A bibliometric Analysis on Spectrum Sensing in Wireless Networks
Nyashadzashe Tamuka, Khulumani Sibanda

TL;DR
This paper conducts a bibliometric analysis of spectrum sensing in wireless networks, highlighting the superiority of machine learning models over traditional methods at low SNR and recommending further research in this area.
Contribution
It provides a comprehensive bibliometric review of spectrum sensing techniques and identifies the need for improved models at low SNR conditions.
Findings
Machine learning models outperform traditional techniques at low SNR.
Hybrid models show promising results in spectrum sensing.

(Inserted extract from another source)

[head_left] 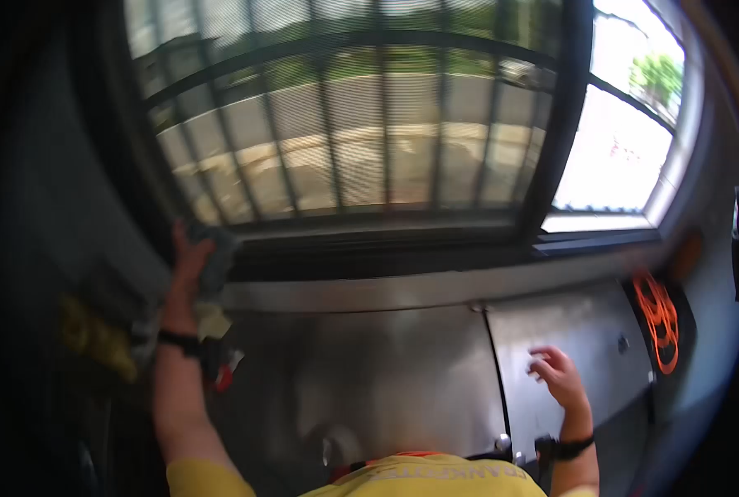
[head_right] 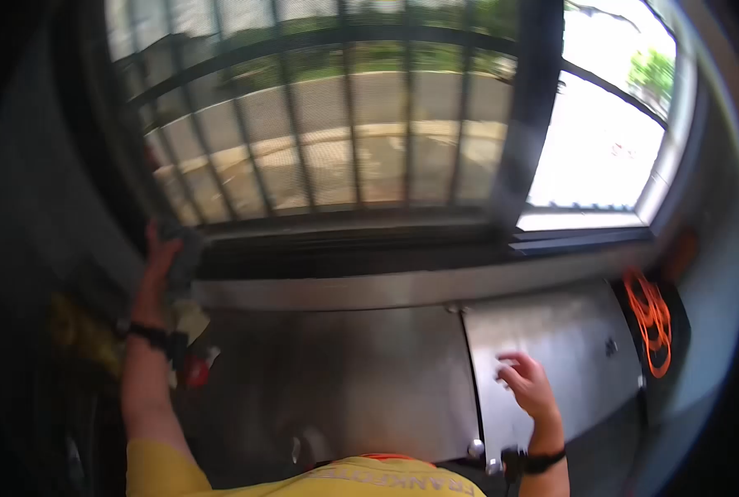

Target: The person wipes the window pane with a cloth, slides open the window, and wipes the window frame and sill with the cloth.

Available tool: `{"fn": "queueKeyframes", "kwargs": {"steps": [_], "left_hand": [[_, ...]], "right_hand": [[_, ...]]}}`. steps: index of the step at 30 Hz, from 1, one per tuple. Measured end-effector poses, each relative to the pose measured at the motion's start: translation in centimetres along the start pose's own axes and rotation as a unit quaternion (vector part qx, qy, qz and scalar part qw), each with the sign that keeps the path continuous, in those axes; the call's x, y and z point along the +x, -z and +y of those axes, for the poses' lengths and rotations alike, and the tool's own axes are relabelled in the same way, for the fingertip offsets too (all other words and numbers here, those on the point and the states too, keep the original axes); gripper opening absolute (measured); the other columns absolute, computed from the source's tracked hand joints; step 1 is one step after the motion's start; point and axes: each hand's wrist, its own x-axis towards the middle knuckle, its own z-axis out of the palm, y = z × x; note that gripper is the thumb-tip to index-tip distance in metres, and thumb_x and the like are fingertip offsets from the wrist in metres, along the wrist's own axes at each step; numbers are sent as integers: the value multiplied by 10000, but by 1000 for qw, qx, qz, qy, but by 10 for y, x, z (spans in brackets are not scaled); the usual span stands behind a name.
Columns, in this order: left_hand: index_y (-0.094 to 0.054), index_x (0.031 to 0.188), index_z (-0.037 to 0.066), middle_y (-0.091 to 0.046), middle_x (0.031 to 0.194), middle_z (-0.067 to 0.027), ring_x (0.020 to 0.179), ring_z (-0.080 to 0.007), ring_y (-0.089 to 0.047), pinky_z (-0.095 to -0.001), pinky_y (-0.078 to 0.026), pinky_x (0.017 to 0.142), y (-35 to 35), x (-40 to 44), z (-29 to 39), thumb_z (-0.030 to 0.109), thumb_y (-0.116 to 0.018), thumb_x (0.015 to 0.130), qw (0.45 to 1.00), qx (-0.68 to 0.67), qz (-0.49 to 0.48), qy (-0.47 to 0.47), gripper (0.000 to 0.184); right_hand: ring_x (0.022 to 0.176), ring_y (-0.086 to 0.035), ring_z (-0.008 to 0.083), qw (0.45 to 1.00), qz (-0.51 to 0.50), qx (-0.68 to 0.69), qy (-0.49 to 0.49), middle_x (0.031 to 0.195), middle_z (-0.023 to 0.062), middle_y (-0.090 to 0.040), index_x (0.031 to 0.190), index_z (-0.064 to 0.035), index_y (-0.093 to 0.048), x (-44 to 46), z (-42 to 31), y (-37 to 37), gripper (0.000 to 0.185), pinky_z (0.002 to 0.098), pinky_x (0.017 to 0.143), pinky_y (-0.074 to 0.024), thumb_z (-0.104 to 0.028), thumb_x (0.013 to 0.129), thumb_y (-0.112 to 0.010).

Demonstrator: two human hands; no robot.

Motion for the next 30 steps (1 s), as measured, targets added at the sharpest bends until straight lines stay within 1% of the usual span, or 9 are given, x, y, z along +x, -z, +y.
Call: {"fn": "queueKeyframes", "kwargs": {"steps": [2,6,13,15,20,23,25,27,30], "left_hand": [[-158,1444,37,-363,1356,-180,1217,-284,-415,-362,-377,978,12,-1,0,156,-686,635,997,28,65,39,973],[-166,1432,-18,-357,1379,-205,1251,-307,-402,-343,-368,992,52,31,-48,149,-661,593,991,-10,112,70,988],[-145,1435,-32,-431,1299,-201,1162,-311,-468,-340,-403,954,74,66,-71,128,-662,544,981,45,168,84,1043],[-140,1434,-36,-477,1229,-196,1076,-308,-513,-350,-439,898,82,74,-71,118,-655,523,990,-21,103,94,1058],[-230,1405,-48,-509,1173,-194,1008,-301,-540,-350,-457,853,79,82,-88,109,-640,511,988,-21,137,66,995],[-267,1393,-41,-475,1205,-193,1074,-301,-512,-341,-436,897,68,74,-88,138,-663,521,991,-19,113,66,974],[-266,1401,-14,-402,1269,-195,1171,-301,-450,-338,-405,942,38,45,-49,191,-694,540,985,68,139,74,983],[-268,1410,18,-338,1318,-182,1234,-305,-391,-342,-385,964,20,36,-51,213,-706,575,996,35,59,57,963],[-280,1410,23,-370,1331,-147,1228,-275,-403,-347,-403,947,4,6,-17,150,-685,624,998,-3,-37,44,894]], "right_hand": [[738,-630,131,1000,11,12,-15,779,53,-636,1036,1,-578,2,2,-3,204,244,598,-473,-100,860,-559],[723,-631,141,1000,11,4,-15,772,62,-634,1030,2,-573,3,-6,-12,196,247,593,-471,-85,856,-553],[712,-631,148,999,37,5,-37,756,72,-629,1031,25,-559,12,-15,-34,193,242,584,-471,-63,861,-533],[695,-630,146,998,28,5,-53,755,59,-622,1027,-4,-560,14,-11,-38,166,227,560,-475,-81,881,-544],[681,-641,157,994,44,30,-97,746,59,-619,1015,2,-561,16,-6,-48,151,227,541,-485,-69,887,-524],[681,-641,154,991,32,54,-120,747,60,-619,1017,1,-560,27,-1,-58,153,223,535,-487,-73,887,-529],[681,-641,152,991,20,47,-120,751,59,-622,1017,0,-560,35,-6,-69,151,220,534,-488,-69,887,-528],[679,-640,149,993,-5,46,-108,752,55,-623,1018,-1,-562,43,-11,-80,149,222,538,-489,-65,887,-526],[682,-642,149,994,-25,48,-99,747,52,-625,1013,-8,-567,49,-15,-89,146,224,548,-486,-65,883,-531]]}}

Further research is needed to develop models for low SNR scenarios.
Abstract
Spectrum scarcity is a prevalent problem in wireless networks due to the strict allotment of the spectrum (frequency bands) to licensed users by network regulatory bodies. Such an operation implies that the unlicensed users (secondary wireless spectrum users) have to evacuate the spectrum when the primary wireless spectrum users (licensed users) are utilizing the frequency bands to avoid interference. Cognitive radio alleviates the spectrum shortage by detecting unoccupied frequency bands. This reduces the underutilization of frequency bands in wireless networks. There have been numerous related studies on spectrum sensing, however, few studies have conducted a bibliometric analysis on this subject. The goal of this study was to conduct a bibliometric analysis on the optimization of spectrum sensing. The PRISMA methodology was the basis for the bibliometric analysis to identify the…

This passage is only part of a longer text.